Ntvnews.id, Tel Aviv - Menteri Luar Negeri Israel yang baru, Gideon Saar, menolak gagasan pembentukan negara Palestina di tengah konflik yang berlangsung di Jalur Gaza. Menurut Saar, pembentukan negara Palestina saat ini dianggapnya sebagai hal yang tidak "realistis."
Dilansir dari Al Arabiya, Rabu, 13 Novembr 2024, komentar Saar disampaikan tak lama setelah dilantik, dalam menanggapi pertanyaan wartawan terkait kemungkinan pembentukan negara Palestina sebagai imbalan normalisasi hubungan Israel dengan negara-negara Arab.
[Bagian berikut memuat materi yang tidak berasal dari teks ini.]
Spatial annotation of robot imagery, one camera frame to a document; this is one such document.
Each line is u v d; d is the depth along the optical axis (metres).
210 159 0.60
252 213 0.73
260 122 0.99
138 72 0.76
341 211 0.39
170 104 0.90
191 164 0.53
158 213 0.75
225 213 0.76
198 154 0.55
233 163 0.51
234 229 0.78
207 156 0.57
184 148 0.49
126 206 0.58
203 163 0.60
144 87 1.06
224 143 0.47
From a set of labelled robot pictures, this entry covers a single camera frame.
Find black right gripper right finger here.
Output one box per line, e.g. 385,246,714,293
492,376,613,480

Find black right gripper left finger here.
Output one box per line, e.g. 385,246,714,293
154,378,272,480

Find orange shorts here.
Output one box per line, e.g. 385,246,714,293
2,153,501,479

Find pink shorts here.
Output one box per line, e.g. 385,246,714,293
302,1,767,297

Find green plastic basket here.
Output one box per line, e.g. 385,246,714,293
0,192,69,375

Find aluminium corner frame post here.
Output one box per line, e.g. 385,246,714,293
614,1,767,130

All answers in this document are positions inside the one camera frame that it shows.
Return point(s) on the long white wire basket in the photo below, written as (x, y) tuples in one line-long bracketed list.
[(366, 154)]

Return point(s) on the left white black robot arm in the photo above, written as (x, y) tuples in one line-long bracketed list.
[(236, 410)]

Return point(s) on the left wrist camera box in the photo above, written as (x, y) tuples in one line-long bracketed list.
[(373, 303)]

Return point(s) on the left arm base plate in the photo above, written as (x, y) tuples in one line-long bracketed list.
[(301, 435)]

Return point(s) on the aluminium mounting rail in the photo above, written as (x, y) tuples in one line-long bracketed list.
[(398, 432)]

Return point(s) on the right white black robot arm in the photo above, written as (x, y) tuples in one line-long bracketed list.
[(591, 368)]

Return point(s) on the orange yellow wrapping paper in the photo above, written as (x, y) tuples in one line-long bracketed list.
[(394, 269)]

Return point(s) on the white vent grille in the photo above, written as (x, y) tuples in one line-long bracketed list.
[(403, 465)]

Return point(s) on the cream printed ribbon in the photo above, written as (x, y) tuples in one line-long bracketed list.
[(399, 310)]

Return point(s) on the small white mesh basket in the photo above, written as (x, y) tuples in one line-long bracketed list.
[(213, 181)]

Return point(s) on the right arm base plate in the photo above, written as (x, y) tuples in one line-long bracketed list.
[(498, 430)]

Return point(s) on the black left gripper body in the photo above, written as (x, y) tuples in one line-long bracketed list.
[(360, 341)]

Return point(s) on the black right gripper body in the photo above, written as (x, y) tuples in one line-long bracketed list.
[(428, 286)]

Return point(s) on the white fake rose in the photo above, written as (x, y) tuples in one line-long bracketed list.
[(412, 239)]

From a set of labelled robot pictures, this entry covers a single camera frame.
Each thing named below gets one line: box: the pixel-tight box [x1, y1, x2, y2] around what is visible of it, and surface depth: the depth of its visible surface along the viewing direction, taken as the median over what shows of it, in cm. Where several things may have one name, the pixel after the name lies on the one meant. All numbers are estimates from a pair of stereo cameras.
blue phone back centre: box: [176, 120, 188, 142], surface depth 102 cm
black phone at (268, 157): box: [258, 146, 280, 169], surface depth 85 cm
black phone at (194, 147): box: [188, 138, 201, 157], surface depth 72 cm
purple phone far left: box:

“Saya kira posisi ini tidak realistis saat ini, dan kita harus bersikap realistis,” ucap Saar.
Baca Juga: Gak Disangka! Topik Ini Jadi Obrolan PM Israel Netanyahu dengan Trump
Saar memperingatkan bahwa negara Palestina kemungkinan akan menjadi "negara Hamas," merujuk pada kelompok militan Palestina yang menguasai Gaza dan terus bertempur melawan Israel dalam lebih dari satu tahun terakhir.
Upaya normalisasi antara Israel dan negara-negara Arab adalah bagian dari Perjanjian Abraham tahun 2020 yang dimediasi oleh mantan Presiden Amerika Serikat, Donald Trump. Proses ini dapat kembali berlanjut jika Trump kembali menjabat di Gedung Putih pada Januari mendatang.
Pernyataan Saar muncul di saat para pemimpin negara-negara Arab dan Muslim berkumpul di Arab Saudi untuk membahas situasi konflik di Gaza dan Lebanon, di mana Israel juga berperang dengan Hizbullah, sekutu Hamas.
Kementerian Luar Negeri Saudi sebelumnya mengumumkan pertemuan puncak ini pada akhir Oktober lalu di Riyadh, yang bertujuan mendorong pembentukan aliansi internasional untuk mendukung terciptanya negara Palestina.
Baca Juga: Serangan Udara Besar-besaran Hantam Kota Beirut saat Israel Perluas Operasi di Gaza Utara
Perang di Gaza dipicu oleh serangan mendadak Hamas ke wilayah selatan Israel pada 7 Oktober tahun lalu, yang mengakibatkan sekitar 1.200 orang tewas dan lebih dari 250 lainnya disandera. Israel membalas serangan tersebut, menewaskan lebih dari 43.603 orang di Gaza, mayoritas adalah warga sipil.
Sementara itu, Hizbullah yang berbasis di Lebanon dan didukung oleh Iran, mulai melancarkan serangan lintas perbatasan ke Israel sejak serangan Hamas tersebut. Konflik semakin memanas sejak September lalu, dengan Israel memperluas serangan udara dan mengirim pasukan darat ke Lebanon bagian selatan untuk menghadapi Hizbullah.